Acrescentamos, enfim, visto tratar-se de um “Mistério”, que a questão-chave, nesse Mistério, é a das “relações entre os judeus e os cristãos” (grifo nosso). Ora, para essa outra questão, cuja importância política, na conjuntura da época, nem precisa ser sublinhada, o texto da peça traz resposta decisiva.


O judeu Bariona, como “crucificado”... Caifás, o judeu, como quase-apóstolo, anunciando o nascimento, em Belém, de um “salvador”, que é o Cristo”... O povo da Judéia, tanto os humildes quanto os grandes, em socorro à divina criança...


A tese, ainda aí, pode, evidentemente, ser discutida. Pode-se, tanto de um ponto de vista judaico, como de um ponto de vista cristão, achá-la absurda, redutora, teologicamente maluca ou totalmente sincretista. Mas não lhe faltam originalidade nem, sobretudo, considerando-se o local, audácia e eficácia políticas. Pois dessa vez pega, em cheio, a imagística do povo deicida. Confirma, ilustra, põe em cena a raiz judaica do cristianismo. E, frente a um público composto, essencialmente, de cristãos, fica evidente que visa, assim, ao âmago do preconceito anti-semita.


A fim de podermos fundamentar as idéias, faz-se mister considerar a peça Bariona em sete movimentos.


Primeiro Movimento. Discurso de Bariona. Diante de Lelius, o general comandante das tropas de ocupação romanas, como diante do coro dos Anciãos em Betsur, o vilarejo da Judéia de que é o chefe, Bariona desenvolve uma visão de mundo negra, terrivelmente desesperada, que é, grosso modo, a de A náusea.


Bariona, cátaro prematuro, como aqueles Perfeitos que, após terem recebido o Consolamentum, praticavam o endura, um jejum levado até a morte, ou a abstinência sexual levada também ao extremo, até a extinção da espécie, defende seu ponto “genófobo”: não quero, diz ele, “renovar com novos homens a interminável agonia do mundo ; quero os romanos condenados a reinarem apenas sobre “cidades desertas”.


Segundo Movimento. Discurso dos pastores. Estamos na montanha, acima de Betsur, onde Paulo, Pedro, Simão e Caifás recebem a visita do Passante e depois a do Anjo, que vem anunciar-lhes um nascimento misterioso em Belém. Estamos, em seguida, na praça de Betsur, ao alvorecer, onde os mesmos emocionados, quase trêmulos, vêm informar aos aldeões o que, na montanha, lhes foi anunciado pelo Anjo.


Hino á Natureza:


[...] estalos, trauteios, murmúrios por toda parte (...) parecia que brotos desabrochavam em árvores invisíveis, parecia que a natureza tinha escolhido aqueles planaltos desertos e gelados para dar a si mesma, numa noite de inverno, a festa magnífica da primavera .

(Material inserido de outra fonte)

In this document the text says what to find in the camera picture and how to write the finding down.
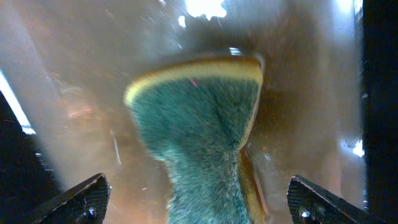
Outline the black water tray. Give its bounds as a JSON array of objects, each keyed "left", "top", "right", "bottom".
[{"left": 1, "top": 1, "right": 397, "bottom": 223}]

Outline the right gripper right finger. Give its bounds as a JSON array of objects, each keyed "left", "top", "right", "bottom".
[{"left": 287, "top": 175, "right": 386, "bottom": 224}]

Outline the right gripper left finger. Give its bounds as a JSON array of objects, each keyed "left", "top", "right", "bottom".
[{"left": 18, "top": 173, "right": 111, "bottom": 224}]

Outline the green yellow sponge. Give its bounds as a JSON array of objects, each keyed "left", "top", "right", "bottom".
[{"left": 124, "top": 55, "right": 266, "bottom": 223}]

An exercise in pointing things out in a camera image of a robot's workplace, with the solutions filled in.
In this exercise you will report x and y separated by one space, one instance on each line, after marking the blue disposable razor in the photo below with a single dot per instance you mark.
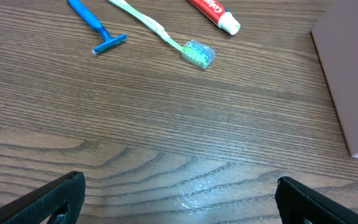
96 25

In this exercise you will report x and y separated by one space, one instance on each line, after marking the green white toothbrush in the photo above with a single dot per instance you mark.
193 51

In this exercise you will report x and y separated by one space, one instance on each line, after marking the red green toothpaste tube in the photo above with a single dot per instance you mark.
221 17

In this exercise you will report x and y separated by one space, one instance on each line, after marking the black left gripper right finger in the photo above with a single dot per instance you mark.
299 204

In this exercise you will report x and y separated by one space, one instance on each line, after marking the white cardboard box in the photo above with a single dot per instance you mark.
335 37

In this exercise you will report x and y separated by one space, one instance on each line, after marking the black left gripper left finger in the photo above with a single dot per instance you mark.
59 201

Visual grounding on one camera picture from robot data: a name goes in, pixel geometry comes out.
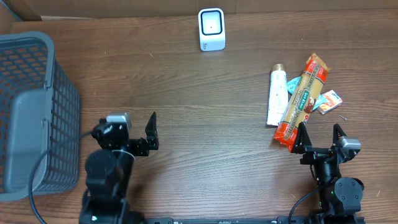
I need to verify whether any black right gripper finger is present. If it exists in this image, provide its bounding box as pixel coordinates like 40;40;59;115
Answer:
333;123;346;145
292;122;312;154

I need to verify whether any orange flame-print box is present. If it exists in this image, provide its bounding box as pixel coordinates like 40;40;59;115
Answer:
317;90;343;114

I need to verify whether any white tube gold cap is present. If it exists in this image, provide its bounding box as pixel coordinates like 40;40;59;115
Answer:
266;63;288;126

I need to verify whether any orange spaghetti packet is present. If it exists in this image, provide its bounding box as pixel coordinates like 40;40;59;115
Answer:
274;53;330;152

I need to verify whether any teal snack packet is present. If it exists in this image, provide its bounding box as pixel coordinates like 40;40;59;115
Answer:
287;77;327;110

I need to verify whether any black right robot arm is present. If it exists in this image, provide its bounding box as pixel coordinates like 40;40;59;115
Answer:
288;123;364;223

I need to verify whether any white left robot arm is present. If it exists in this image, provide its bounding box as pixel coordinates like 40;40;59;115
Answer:
79;113;159;224

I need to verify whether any white barcode scanner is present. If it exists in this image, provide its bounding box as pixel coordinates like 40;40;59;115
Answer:
198;7;226;52

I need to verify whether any dark grey plastic basket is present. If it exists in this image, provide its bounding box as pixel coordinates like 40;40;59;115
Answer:
1;31;81;202

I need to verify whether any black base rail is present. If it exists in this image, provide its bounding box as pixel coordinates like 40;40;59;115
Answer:
146;216;366;224

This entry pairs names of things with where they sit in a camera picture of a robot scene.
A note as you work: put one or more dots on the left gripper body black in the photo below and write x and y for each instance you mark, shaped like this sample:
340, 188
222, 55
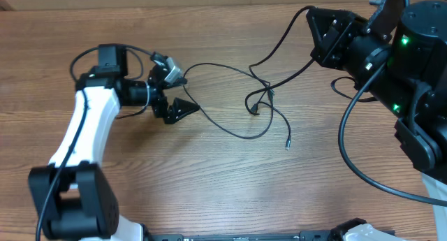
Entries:
156, 91

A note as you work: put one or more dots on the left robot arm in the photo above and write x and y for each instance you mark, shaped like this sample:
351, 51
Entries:
72, 197

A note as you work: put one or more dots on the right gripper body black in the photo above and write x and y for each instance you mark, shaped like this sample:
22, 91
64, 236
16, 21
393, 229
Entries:
344, 40

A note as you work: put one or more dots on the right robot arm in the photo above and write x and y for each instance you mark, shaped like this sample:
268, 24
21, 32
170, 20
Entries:
398, 55

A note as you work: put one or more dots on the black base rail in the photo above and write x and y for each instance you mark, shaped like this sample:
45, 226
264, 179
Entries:
355, 229

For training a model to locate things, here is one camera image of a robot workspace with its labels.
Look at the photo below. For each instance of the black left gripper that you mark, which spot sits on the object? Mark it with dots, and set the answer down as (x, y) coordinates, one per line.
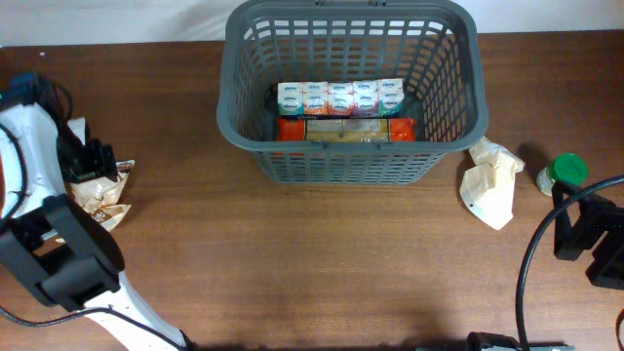
(104, 162)

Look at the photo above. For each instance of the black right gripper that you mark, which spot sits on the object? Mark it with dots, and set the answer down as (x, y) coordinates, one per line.
(586, 226)

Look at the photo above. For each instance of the brown white snack bag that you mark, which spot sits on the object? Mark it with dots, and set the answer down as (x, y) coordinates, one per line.
(100, 197)

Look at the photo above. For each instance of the orange spaghetti packet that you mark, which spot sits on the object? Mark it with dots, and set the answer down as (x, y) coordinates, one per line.
(348, 130)

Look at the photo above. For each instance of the multicolour tissue pocket pack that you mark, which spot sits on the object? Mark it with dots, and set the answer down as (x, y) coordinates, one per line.
(328, 100)

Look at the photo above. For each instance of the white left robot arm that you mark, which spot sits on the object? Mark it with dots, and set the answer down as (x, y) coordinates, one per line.
(55, 249)

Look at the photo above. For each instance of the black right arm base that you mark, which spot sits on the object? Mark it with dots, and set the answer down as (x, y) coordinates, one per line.
(484, 341)

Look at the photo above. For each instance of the green lidded small jar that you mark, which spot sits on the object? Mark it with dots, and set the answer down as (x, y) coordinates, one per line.
(567, 167)

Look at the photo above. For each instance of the crumpled cream plastic bag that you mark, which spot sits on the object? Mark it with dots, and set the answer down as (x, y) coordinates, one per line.
(487, 189)

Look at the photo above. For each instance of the grey plastic mesh basket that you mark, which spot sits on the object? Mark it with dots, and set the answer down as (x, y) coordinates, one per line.
(431, 45)

Hino à Esperança, a pura e bela esperança, suscitada pela Anunciação:


[...] há noites como esta, diz Paulo; parece que vão parir alguma coisa, de tanto que pesam e depois, afinal, tudo o que sai é um pouco de vento, pela aurora .

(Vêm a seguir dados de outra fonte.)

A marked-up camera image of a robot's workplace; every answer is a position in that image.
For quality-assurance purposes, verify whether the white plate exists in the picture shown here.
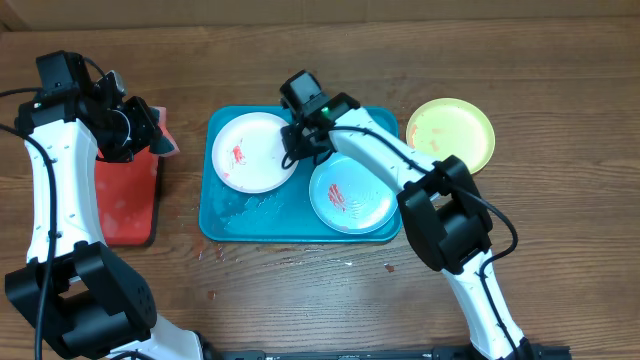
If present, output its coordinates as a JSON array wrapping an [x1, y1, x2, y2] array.
[[211, 112, 297, 194]]

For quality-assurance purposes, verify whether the light blue plate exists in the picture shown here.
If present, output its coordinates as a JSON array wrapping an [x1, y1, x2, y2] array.
[[308, 153, 399, 236]]

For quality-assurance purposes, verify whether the yellow plate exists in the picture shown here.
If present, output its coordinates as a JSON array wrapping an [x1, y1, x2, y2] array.
[[406, 98, 495, 174]]

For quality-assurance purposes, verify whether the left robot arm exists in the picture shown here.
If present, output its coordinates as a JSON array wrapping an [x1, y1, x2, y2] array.
[[5, 51, 217, 359]]

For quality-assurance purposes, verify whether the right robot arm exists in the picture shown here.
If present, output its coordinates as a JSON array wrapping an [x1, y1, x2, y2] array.
[[281, 90, 534, 359]]

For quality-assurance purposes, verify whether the red and black tray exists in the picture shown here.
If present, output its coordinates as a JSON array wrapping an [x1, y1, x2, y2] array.
[[95, 148, 160, 247]]

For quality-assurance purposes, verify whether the teal plastic tray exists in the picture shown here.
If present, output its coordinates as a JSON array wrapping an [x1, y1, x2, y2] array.
[[199, 105, 402, 244]]

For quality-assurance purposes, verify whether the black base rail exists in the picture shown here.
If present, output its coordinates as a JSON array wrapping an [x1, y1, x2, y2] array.
[[205, 344, 572, 360]]

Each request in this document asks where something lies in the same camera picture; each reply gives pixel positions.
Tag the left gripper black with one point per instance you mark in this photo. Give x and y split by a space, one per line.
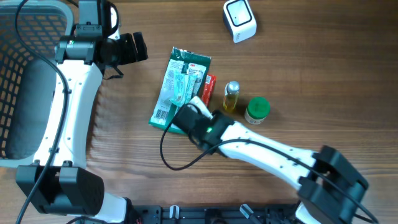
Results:
132 55

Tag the red snack packet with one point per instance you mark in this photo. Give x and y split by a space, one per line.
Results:
208 88

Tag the light teal small packet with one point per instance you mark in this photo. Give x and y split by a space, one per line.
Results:
183 88

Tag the yellow liquid bottle silver cap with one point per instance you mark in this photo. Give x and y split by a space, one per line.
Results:
231 95

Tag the green 3M gloves package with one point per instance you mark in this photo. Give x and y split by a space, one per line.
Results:
181 61

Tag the green lid white jar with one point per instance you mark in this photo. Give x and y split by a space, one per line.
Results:
257 110

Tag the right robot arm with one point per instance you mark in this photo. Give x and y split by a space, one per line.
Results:
329 187

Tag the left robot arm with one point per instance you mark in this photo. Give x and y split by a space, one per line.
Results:
57 181

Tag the white barcode scanner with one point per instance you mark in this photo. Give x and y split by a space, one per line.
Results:
239 20

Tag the grey plastic mesh basket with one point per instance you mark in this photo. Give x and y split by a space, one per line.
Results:
28 83

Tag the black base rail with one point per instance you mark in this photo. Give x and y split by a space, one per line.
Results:
269 214

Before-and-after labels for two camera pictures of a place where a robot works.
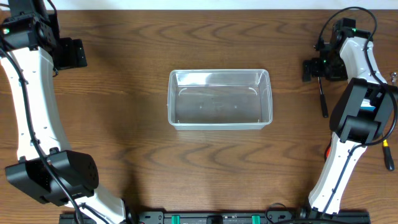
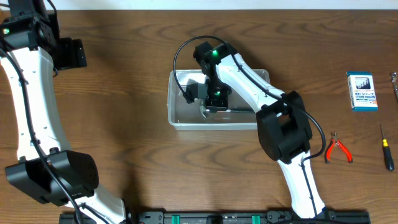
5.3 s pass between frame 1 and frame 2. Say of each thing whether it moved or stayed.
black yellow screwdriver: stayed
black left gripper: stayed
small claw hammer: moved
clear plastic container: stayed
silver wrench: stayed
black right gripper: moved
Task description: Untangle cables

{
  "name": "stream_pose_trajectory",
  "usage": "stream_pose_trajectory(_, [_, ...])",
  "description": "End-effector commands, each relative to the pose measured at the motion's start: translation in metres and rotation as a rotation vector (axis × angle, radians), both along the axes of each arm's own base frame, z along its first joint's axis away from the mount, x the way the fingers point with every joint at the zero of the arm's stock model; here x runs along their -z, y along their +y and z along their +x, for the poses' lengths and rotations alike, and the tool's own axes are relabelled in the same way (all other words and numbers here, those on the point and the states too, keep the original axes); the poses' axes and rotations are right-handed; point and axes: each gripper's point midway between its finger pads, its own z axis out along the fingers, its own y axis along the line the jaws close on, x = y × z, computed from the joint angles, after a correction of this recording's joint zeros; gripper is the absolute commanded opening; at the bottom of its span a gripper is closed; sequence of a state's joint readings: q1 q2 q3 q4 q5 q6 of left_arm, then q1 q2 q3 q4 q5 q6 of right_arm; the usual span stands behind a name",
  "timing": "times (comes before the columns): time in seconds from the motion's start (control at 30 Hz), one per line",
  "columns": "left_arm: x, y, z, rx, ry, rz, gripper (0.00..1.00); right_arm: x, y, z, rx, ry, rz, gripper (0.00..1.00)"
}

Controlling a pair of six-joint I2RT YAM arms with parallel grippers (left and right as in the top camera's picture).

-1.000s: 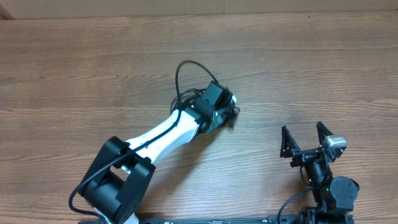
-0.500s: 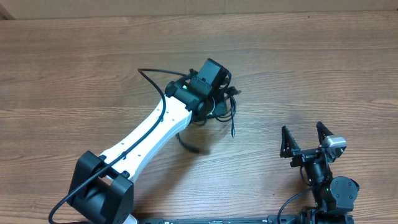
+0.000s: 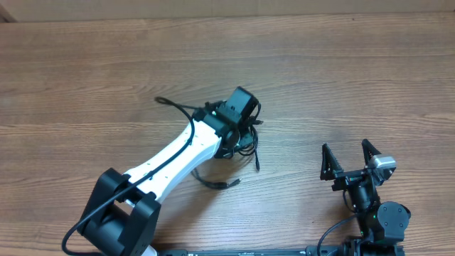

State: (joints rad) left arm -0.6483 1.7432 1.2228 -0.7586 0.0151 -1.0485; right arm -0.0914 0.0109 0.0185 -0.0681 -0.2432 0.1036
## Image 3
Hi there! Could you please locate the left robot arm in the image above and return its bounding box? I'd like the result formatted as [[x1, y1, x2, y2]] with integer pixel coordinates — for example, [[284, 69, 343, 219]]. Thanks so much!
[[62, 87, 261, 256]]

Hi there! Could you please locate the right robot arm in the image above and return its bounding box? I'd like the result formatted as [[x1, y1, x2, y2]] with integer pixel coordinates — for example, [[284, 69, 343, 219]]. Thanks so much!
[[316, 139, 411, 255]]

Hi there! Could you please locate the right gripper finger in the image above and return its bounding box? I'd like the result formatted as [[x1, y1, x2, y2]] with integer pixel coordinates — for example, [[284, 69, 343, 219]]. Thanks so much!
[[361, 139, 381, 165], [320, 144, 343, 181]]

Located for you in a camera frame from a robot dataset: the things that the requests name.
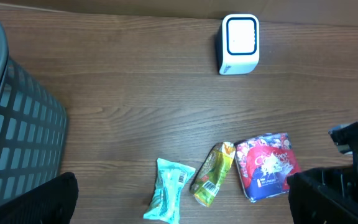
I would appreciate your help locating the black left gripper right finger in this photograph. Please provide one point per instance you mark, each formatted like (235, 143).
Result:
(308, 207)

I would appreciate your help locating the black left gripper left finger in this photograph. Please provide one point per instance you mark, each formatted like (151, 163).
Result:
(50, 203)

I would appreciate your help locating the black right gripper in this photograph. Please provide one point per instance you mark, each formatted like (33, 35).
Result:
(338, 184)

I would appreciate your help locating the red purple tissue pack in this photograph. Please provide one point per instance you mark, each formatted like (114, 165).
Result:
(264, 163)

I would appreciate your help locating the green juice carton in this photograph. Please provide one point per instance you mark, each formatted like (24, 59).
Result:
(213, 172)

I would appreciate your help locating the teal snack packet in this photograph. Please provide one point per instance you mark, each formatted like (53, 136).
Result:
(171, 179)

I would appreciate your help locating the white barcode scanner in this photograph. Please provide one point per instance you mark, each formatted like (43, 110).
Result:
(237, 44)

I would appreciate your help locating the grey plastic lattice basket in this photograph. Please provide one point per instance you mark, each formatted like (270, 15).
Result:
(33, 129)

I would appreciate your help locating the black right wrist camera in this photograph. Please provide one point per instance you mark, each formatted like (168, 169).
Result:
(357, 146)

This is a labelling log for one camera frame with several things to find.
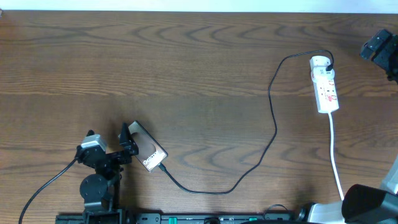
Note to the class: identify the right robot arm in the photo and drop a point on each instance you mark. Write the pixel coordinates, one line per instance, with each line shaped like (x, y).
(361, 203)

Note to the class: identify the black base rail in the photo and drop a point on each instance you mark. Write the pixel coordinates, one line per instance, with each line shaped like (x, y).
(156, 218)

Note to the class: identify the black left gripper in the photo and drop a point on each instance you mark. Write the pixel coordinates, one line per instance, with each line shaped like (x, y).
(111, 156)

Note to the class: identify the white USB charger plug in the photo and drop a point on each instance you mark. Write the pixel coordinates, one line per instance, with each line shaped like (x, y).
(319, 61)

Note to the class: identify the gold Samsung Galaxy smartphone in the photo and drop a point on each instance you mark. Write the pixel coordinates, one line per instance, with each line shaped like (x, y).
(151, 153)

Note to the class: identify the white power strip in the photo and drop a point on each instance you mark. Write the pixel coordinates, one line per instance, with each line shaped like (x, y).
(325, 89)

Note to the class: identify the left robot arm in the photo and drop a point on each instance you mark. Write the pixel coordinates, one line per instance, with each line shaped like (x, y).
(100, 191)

Hino, canto de amor à Infância – a infância em si e, depois, a Infância dessa criança, o menino Jesus, que acaba de nascer:


[...] pronto! Diz o Anjo, ele nasceu! Seu espírito infinito e sagrado está preso em um corpo lambuzado de criança e se espanta de sofrer e ignorar; aí está, nosso mestre não é nada mais que uma criança... .
Terceiro Movimento. Bariona, de novo. E um Bariona que, sem reação ao que chama de “balelas” de pastores, vai desenvolver o seu ponto de vista, dando-lhe toda amplidão e retomando para si a vantagem. Bariona ateu, definitivamente ateu, desafio ao Céu, bravata, síndrome de Don Juan:


[...] mesmo que o eterno me mostrasse a sua face entre as nuvens, recusaria ouvi-lo, pois sou livre; pode reduzir-me a pó ou inflamar-me como a um facho, pode fazer-me torcer em sofrimentos como um graveto no fogo, mas nada pode contra esse pilar de bronze, contra essa coluna inflexível: a liberdade do homem .
Bariona judeu, definitivamente judeu, definitivamente pessimista então,


[...] o Messias não veio e, se querem que eu lhes diga, não virá nunca; esse mundo é uma interminável queda; O Messias seria alguém que pararia essa queda, que reverteria de súbito o curso das coisas e faria quicar o mundo no ar como uma bola.